Should i soak my wood chunks




















Let's talk chemistry for a minute. When you add wood that has soaked in water, the maximum temperature it will reach is going to be just about degrees, the temperature that water becomes steam. Until the moisture has steamed off, the wood won't increase in temperature. It can take 30 minutes to an hour for wet wood to dry enough to begin smoking. Before the wood is hot enough to smoke, it produces steam.

Steaming your meat isn't what you are after, and in many instances, the steam action will draw moisture out of your meat, increasing the chance of overcooking. While the wood is steaming, you will notice the temperature of your smoker fluctuating. That is because the evaporating water is absorbing heat and carrying it away much faster than if there was no water. One thing we all know about cooking meat on a smoker is you want consistent temperatures. It doesn't make much sense to add wet wood only to see the temperature jump up and down erratically.

When you put wet wood on your grill or smoker, it begins to steam, which can look like bright white smoke. You will likely smell the flavor of the meat being carried off by the water vapor, but the "smoke" you see isn't adding anything. When you're smoking meat, you are actually looking for thin, bluish-hued smoke that is nearly invisible. Black, gray, and white smoke are all indications of something going wrong. In all but the luckiest of situations, smoking meat with billowing clouds rolling from the grill is going to result in some very weird flavors.

Remember, chips or chunks of soaked wood will take longer to smoke. If too much smoke is generated, it can easily overpower the flavor of the meat and make it inedible. Obviously, the goal is to find the right balance. Limiting the amount of time you use the woodchips as your food smokes will have the biggest impact on how smoky your meat tastes.

Some smoking enthusiasts prefer to use woodchips only the first two to three hours, while others will use wood the entire time. So, do you need to soak woodchips? In most cases, no. If you want to soak the woodchips to infuse your food properly, then you will need to soak them in a liquid other than water.

Basically, to achieve the perfect type of smoke, soaking the woodchips should be avoided at all costs. In the end, soaking woodchips will be a matter of personal preference. This website uses cookies so that we can provide you with the best user experience possible. Cookie information is stored in your browser and performs functions such as recognising you when you return to our website and helping our team to understand which sections of the website you find most interesting and useful.

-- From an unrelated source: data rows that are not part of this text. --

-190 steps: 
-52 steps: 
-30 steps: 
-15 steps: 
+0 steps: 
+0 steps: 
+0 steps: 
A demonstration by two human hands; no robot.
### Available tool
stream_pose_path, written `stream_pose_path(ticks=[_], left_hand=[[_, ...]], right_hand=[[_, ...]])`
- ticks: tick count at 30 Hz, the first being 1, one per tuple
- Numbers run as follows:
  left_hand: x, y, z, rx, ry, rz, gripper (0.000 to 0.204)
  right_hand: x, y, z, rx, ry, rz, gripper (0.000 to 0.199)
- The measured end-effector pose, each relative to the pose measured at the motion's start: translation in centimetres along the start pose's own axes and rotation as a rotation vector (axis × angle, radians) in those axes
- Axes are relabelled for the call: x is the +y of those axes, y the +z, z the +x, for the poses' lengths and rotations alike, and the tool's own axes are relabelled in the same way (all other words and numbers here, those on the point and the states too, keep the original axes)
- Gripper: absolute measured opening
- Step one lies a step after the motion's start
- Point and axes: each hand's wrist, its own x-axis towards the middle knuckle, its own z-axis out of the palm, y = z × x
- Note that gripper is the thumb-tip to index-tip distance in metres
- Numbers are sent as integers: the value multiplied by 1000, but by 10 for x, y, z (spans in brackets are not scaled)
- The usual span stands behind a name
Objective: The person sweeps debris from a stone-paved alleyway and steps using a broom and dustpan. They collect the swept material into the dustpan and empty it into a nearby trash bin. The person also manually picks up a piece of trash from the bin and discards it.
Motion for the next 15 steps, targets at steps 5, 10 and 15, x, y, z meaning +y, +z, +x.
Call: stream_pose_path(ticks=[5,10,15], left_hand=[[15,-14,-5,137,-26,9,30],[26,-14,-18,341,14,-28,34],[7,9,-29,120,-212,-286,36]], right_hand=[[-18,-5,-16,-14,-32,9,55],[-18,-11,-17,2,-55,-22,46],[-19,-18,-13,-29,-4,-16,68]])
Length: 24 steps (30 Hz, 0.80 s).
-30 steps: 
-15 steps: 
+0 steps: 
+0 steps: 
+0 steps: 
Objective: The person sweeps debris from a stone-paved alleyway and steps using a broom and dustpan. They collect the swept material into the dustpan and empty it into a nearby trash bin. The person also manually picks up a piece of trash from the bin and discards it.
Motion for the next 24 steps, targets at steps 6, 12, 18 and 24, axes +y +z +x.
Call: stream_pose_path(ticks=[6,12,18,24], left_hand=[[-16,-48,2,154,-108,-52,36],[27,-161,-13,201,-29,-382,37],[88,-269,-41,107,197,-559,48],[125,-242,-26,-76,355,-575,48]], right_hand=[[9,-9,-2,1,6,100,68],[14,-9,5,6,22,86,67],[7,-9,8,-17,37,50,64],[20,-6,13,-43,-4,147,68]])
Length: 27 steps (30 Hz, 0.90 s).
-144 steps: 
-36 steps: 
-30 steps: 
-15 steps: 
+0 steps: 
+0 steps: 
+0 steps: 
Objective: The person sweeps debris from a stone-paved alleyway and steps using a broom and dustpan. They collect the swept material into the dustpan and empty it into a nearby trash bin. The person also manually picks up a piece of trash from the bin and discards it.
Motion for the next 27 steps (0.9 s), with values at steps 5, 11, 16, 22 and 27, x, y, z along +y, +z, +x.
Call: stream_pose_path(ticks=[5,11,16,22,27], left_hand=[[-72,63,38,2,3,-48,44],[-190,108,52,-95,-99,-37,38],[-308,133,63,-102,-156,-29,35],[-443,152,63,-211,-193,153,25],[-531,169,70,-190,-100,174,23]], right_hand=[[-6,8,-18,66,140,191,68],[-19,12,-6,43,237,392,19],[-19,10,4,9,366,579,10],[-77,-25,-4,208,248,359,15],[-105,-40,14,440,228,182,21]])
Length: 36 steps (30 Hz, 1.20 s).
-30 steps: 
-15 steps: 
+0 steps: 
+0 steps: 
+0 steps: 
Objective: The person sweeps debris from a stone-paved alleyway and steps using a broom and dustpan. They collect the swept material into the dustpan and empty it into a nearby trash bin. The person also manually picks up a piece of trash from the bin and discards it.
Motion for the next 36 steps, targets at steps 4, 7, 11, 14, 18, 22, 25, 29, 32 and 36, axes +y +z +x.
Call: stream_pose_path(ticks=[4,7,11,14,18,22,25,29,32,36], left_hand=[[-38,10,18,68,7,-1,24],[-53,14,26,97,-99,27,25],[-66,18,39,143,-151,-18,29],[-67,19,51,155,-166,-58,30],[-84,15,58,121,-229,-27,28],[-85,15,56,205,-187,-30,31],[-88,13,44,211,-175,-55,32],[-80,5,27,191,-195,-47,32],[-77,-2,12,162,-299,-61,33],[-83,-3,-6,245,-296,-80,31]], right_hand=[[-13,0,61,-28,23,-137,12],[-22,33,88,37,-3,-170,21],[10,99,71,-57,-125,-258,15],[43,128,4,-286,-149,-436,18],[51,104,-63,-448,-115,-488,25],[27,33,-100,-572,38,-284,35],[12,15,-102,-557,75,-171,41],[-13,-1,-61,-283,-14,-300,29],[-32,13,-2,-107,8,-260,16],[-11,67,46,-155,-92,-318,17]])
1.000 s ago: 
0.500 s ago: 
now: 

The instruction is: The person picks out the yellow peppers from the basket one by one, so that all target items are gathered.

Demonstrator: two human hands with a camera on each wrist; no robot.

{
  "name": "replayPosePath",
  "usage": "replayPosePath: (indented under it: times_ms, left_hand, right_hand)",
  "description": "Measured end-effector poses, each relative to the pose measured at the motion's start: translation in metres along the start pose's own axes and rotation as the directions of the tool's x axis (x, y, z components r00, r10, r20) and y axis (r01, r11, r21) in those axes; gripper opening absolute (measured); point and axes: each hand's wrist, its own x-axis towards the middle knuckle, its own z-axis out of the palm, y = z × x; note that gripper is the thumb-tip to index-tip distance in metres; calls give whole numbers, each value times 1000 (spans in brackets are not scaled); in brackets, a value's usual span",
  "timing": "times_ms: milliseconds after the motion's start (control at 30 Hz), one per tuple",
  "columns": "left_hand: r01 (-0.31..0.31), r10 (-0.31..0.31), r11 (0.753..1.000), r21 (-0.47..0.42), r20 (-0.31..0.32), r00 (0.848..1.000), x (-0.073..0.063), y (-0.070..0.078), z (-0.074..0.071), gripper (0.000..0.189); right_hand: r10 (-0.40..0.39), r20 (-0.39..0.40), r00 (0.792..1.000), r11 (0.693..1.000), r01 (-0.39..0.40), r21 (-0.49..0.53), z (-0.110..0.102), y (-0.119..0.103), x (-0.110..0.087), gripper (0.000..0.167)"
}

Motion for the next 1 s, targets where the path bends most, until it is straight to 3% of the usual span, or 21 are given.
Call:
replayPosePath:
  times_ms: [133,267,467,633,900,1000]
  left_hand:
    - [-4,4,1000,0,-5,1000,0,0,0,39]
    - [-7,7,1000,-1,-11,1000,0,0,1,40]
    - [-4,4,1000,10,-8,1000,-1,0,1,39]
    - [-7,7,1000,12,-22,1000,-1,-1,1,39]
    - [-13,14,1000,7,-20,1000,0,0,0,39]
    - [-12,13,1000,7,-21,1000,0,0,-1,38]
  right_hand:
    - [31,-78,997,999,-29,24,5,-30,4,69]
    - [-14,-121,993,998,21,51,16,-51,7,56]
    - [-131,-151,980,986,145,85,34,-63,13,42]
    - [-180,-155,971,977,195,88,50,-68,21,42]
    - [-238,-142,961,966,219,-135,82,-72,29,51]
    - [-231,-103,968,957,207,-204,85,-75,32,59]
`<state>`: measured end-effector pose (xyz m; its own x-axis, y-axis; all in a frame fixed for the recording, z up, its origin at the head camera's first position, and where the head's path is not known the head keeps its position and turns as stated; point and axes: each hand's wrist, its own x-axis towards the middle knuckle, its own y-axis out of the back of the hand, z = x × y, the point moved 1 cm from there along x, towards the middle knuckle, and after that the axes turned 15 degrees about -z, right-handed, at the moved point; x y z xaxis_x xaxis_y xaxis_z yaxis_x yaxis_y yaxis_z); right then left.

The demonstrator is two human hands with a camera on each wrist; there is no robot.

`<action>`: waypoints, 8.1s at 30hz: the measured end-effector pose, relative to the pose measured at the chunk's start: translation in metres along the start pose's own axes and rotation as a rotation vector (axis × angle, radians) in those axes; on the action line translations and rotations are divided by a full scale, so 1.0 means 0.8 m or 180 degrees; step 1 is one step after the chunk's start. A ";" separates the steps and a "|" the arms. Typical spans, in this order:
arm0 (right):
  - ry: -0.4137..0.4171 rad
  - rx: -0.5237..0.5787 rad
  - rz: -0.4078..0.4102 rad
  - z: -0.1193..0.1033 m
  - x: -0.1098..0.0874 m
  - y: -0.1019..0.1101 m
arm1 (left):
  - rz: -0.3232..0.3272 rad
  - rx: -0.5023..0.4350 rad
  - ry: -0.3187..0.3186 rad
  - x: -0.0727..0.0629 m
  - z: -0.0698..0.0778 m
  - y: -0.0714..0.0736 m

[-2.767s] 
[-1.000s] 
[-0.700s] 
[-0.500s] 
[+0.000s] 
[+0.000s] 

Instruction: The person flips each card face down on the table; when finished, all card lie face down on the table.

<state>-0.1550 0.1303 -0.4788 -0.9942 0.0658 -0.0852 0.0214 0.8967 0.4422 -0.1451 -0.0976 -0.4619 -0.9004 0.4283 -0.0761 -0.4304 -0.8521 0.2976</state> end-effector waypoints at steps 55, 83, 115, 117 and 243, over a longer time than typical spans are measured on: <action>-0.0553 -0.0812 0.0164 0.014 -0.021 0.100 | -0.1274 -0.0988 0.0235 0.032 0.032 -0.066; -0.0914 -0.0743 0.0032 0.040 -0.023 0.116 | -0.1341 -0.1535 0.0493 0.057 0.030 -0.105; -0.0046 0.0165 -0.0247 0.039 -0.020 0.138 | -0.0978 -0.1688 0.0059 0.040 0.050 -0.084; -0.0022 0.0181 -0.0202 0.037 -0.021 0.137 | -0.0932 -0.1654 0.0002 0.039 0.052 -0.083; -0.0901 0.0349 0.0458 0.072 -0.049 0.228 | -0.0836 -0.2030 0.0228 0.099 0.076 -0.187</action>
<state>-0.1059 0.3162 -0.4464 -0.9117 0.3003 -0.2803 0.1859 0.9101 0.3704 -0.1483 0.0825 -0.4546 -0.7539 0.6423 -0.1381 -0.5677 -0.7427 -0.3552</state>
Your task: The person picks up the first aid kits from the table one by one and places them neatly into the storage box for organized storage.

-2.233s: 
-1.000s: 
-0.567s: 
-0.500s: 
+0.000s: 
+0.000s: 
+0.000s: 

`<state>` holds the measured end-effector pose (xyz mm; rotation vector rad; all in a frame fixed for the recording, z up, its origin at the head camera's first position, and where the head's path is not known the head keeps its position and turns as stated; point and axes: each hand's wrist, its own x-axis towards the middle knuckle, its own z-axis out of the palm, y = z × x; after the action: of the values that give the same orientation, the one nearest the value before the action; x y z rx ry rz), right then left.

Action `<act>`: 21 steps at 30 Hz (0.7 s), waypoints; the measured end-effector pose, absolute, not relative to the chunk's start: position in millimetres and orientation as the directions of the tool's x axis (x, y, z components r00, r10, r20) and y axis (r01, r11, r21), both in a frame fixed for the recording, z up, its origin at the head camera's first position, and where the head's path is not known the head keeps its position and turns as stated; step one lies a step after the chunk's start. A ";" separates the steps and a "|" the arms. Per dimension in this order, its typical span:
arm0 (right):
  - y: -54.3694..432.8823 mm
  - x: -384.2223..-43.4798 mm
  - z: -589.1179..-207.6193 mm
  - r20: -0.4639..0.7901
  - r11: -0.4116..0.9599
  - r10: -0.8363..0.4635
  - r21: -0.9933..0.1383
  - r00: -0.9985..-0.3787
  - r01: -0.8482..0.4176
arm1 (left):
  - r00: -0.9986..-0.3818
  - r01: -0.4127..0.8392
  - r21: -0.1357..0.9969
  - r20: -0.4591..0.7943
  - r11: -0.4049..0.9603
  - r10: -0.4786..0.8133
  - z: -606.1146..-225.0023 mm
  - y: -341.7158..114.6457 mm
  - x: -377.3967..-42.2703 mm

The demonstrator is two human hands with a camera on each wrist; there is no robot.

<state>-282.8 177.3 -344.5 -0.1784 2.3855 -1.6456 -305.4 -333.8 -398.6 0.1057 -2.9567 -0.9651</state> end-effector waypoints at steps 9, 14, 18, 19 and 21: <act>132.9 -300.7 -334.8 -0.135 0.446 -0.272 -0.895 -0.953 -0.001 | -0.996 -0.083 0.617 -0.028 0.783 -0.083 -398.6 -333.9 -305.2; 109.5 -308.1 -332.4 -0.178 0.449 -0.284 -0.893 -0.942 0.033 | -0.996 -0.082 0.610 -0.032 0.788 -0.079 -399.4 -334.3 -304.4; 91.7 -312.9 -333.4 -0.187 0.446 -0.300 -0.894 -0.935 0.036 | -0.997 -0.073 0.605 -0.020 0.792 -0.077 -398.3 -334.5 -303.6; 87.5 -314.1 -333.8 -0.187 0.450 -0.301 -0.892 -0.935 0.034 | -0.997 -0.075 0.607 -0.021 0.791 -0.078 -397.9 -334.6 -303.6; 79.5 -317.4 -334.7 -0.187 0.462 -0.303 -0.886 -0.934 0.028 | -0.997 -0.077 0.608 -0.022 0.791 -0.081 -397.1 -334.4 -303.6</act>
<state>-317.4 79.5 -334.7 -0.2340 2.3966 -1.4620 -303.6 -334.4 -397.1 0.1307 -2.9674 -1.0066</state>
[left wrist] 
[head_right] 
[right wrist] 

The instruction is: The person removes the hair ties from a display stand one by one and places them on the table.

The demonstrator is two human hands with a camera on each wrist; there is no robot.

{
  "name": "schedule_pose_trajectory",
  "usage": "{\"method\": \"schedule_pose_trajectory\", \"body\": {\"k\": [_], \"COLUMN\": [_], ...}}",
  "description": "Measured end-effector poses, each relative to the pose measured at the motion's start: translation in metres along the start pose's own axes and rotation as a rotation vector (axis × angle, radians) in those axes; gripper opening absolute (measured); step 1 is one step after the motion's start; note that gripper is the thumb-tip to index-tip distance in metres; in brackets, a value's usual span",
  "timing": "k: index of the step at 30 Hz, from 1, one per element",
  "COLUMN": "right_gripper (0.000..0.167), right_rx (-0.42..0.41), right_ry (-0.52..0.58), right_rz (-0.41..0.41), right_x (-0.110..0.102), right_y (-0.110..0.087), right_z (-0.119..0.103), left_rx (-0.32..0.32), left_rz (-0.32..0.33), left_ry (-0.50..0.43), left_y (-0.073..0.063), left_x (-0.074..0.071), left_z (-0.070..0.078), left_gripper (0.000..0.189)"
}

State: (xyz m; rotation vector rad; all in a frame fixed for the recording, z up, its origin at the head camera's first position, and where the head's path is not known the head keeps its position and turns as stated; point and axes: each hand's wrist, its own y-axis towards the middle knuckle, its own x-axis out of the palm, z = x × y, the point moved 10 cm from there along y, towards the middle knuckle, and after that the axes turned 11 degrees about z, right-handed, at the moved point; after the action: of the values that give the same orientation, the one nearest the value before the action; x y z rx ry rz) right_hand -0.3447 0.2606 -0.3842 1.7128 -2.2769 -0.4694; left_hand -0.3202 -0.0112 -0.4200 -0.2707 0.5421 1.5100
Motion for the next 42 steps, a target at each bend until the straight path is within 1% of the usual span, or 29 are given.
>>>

Strictly Necessary Cookie should be enabled at all times so that we can save your preferences for cookie settings. If you soak the wood, and either use it wet or even dry it out again, it retains more moisture. The moisture in wood actually delays the combustion process. This means, before the damper or wet wood starts to smoke, that excess moisture has to effectively evaporate. There are two main things that occur when you try to use soaked wood chips.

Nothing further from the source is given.